Hello, Spark! An introduction to Apache Spark using PySpark in the Cloud


Details
During the next event in our “Hello, “ series of introductory Open Source Software and Big Data topic meetups, we’re going to introduce you to Apache Spark using PySpark, which is an interface for using Spark from the Python programming language. We won’t assume that you’re already steeped in the world of large-scale data analytics or that you are familiar with the difference between DataFrames and Datasets (if you can rattle off the pros and cons of DataFrames vs Datasets, this session isn't for you).
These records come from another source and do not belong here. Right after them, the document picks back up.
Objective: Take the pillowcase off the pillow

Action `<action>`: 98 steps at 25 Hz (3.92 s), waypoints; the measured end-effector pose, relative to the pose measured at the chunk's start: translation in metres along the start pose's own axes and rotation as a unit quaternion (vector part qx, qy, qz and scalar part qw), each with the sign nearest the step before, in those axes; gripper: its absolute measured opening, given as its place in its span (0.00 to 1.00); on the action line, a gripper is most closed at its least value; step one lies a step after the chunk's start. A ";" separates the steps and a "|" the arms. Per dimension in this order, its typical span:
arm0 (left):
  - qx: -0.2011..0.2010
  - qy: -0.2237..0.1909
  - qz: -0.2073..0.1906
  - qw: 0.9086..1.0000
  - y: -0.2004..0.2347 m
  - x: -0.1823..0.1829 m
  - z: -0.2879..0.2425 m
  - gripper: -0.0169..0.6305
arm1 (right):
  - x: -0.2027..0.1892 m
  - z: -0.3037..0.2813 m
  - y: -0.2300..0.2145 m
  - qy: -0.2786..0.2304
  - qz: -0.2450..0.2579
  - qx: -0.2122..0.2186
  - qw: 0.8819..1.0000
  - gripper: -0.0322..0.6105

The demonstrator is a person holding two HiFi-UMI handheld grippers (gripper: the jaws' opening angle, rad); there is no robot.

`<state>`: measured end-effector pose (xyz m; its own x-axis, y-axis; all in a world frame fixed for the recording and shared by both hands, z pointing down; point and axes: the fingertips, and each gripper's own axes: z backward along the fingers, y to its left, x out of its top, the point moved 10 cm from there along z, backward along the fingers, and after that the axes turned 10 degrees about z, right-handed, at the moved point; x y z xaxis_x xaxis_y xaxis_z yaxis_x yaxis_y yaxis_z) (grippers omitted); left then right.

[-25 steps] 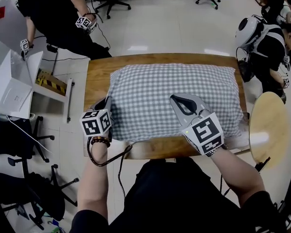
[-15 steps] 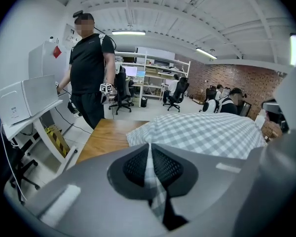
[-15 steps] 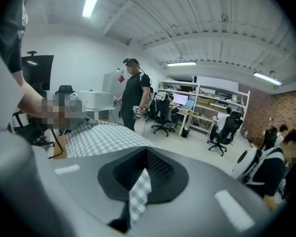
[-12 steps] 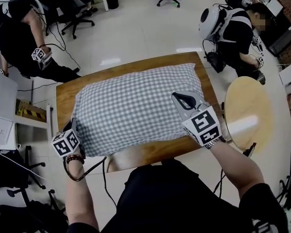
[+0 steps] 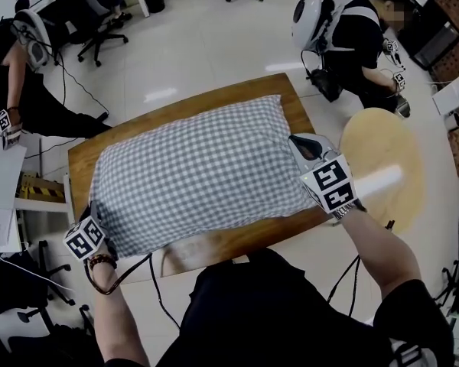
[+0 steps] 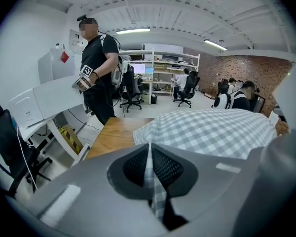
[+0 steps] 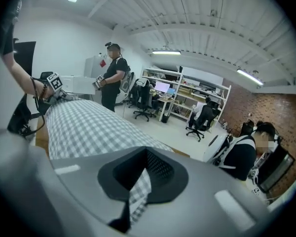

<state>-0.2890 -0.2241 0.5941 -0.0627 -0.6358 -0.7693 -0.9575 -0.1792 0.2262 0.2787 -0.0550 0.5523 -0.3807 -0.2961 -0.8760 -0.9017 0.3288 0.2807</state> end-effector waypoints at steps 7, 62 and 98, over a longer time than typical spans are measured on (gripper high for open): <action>0.025 0.009 -0.002 1.000 -0.009 0.007 -0.010 0.03 | -0.047 -0.020 -0.035 0.042 -0.009 0.002 0.999 0.05; 0.094 -0.022 -0.036 0.995 -0.061 0.056 -0.002 0.03 | -0.028 -0.078 -0.115 0.124 -0.088 0.121 0.981 0.07; 0.085 -0.113 0.107 0.984 0.039 0.108 0.079 0.03 | 0.085 0.047 -0.112 0.110 -0.017 -0.047 0.993 0.06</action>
<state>-0.3554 -0.2405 0.4732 -0.3111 -0.4594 -0.8320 -0.9474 0.0808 0.3097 0.3571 -0.0749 0.4281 -0.3764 -0.4977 -0.7814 -0.9258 0.2331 0.2975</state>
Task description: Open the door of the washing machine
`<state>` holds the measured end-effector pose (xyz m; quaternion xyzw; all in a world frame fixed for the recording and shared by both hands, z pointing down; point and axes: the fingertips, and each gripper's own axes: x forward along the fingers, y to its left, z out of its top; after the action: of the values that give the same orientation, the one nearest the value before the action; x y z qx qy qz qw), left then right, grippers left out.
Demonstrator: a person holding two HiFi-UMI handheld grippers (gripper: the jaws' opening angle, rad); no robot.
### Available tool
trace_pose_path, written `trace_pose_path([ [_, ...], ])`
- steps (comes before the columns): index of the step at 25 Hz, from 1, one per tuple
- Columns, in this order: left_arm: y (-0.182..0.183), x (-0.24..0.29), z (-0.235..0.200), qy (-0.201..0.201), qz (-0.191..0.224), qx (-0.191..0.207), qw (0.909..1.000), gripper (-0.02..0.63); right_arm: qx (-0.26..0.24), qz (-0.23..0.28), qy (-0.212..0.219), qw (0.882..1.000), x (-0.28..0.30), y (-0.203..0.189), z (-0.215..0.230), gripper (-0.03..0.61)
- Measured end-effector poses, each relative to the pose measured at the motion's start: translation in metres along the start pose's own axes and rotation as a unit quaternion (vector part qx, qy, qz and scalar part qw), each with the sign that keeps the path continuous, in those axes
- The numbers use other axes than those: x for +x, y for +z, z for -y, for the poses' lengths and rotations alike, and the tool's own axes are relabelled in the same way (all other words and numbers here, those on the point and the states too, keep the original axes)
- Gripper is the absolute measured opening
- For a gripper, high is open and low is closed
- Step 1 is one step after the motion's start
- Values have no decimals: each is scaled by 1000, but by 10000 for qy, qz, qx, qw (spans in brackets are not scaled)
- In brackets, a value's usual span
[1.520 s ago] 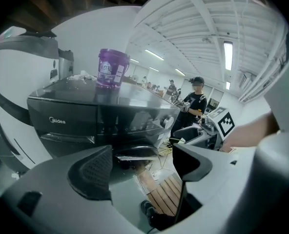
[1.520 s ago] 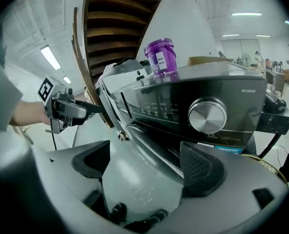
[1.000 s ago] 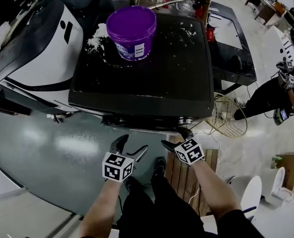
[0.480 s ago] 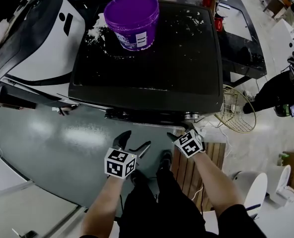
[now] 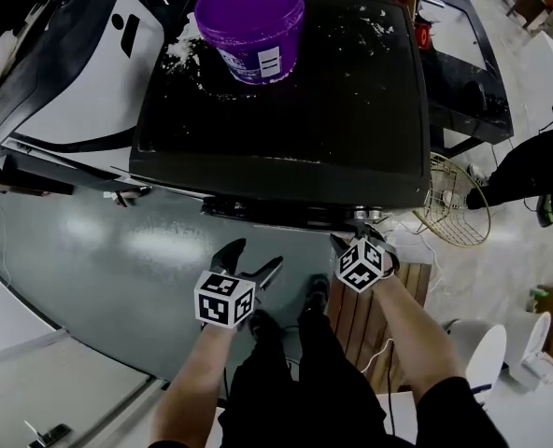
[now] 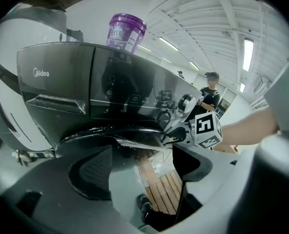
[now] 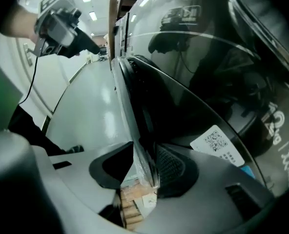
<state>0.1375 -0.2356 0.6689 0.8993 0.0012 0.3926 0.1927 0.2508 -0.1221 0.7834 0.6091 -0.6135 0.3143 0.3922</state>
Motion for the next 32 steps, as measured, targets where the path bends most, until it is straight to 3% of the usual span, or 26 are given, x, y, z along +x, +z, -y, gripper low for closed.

This presentation will cover the basics of what problems Apache Spark was designed to solve, why and when to use Spark given the universe of problems you may encounter on a daily basis performing data engineering and data science tasks, and give you an overview of a few of the key abstractions that make Spark perform well for both efficient use of computing hardware and a programmer or data scientists’ time. We’ll also touch on what makes running Spark on kubernetes a great way to effectively maximize the utilization of cloud computing resources.
We’ll show you, live, a demonstration of how easy it is to run a PySpark job in the public cloud using the Data Science Workbench and Cloudera Data Engineering Products.
Join Field Chief Technical Officer Carolyn Duby and Solutions Engineer Suyash Ramineni, both of Cloudera, and get acquainted with Apache Spark. We are looking forward to seeing you there!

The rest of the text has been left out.